Les notes des médecins du leader palestinien appelés à son quartier général de Ramallah indiquent qu'il a commencé à se sentir mal le 11 octobre 2004, quand il a vomi deux heures après le souper. À ce moment, les médecins pensaient qu'il souffrait d'une gastro-entérite virale.

Son état s'est détérioré au cours des 18 jours suivants, alors qu'il continuait de vomir et qu'il se plaignait de souffrir de la diarrhée. Il a reçu une transfusion de plaquettes sanguines. Le 29 octobre, il a été transporté en France, où il est mort près de deux semaines plus tard.

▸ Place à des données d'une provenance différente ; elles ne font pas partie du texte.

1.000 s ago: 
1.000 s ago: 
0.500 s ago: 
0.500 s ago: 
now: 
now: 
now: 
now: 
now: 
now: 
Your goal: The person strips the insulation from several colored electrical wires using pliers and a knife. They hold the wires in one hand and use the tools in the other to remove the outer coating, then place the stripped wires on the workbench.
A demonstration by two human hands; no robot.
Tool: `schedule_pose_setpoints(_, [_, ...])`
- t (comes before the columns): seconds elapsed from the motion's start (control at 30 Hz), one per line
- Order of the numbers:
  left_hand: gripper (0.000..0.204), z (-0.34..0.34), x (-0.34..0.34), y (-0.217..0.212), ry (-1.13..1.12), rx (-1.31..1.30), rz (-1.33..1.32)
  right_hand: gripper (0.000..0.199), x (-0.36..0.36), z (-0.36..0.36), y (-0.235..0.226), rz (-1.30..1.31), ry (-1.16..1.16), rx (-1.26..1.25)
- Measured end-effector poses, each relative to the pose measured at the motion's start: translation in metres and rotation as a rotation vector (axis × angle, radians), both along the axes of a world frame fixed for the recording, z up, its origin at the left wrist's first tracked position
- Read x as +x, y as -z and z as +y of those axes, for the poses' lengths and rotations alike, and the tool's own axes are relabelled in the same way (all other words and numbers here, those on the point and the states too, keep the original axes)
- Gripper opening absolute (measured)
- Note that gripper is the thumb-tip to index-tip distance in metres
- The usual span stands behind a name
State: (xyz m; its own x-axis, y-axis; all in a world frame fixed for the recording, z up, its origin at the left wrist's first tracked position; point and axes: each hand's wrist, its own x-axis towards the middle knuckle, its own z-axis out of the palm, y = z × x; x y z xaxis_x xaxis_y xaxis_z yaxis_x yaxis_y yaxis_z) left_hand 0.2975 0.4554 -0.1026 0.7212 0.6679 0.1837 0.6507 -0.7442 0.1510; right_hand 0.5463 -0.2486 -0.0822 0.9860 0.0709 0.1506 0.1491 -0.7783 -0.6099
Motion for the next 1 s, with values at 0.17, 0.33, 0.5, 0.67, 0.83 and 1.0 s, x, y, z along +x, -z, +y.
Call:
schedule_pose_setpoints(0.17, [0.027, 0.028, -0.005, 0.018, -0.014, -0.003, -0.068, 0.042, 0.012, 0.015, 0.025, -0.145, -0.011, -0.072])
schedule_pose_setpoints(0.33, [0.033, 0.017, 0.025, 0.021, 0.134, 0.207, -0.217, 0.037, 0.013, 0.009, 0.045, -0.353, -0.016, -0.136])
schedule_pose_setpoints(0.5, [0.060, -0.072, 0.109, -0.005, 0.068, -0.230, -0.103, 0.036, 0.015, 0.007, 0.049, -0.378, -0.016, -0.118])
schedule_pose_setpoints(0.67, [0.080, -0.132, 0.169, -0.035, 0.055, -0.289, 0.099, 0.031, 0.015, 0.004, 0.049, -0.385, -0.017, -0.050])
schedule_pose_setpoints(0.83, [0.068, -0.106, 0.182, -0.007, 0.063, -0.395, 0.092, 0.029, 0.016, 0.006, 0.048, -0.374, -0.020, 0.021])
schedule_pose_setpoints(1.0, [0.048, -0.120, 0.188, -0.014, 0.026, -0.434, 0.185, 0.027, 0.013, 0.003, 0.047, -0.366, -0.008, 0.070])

Les médecins français ont affirmé qu'il avait succombé à une attaque vasculaire cérébrale massive et qu'il souffrait d'un trouble sanguin, la coagulation intravasculaire disséminée (CID).

Les rapports médicaux ne sont pas concluants sur la cause de ce trouble sanguin, qui peut avoir plusieurs causes possibles, notamment des infections et des maladies du foie.

Les restes de Yasser Arafat se trouvent dans un mausolée située à la Mouqataa, le quartier général de l'Autorité palestinienne à Ramallah, en Cisjordanie.

Le ministre palestinien de la Justice, Ali Mohanna, membre du comité qui enquête sur la mort d'Arafat, a déclaré jeudi lors d'une conférence de presse que le comité voulait d'abord analyser le rapport du laboratoire suisse. Après cette revue, «nous déciderons du type de tests que nous devrons mener», a-t-il indiqué.

Nasser al-Kidwa, neveu de Yasser Arafat et gardien de son héritage, a contacté le laboratoire dans l'espoir d'obtenir les rapports complets des tests, a précisé M. Mohanna.

Le ministre n'a pas expliqué les raisons de ce revirement. Une autopsie de la dépouille pourrait heurter les sensibilités des Palestiniens conservateurs, mais en même temps, l'Autorité palestinienne fait face à de fortes pressions intérieures pour enquêter sur les nouvelles informations au sujet de la cause du décès.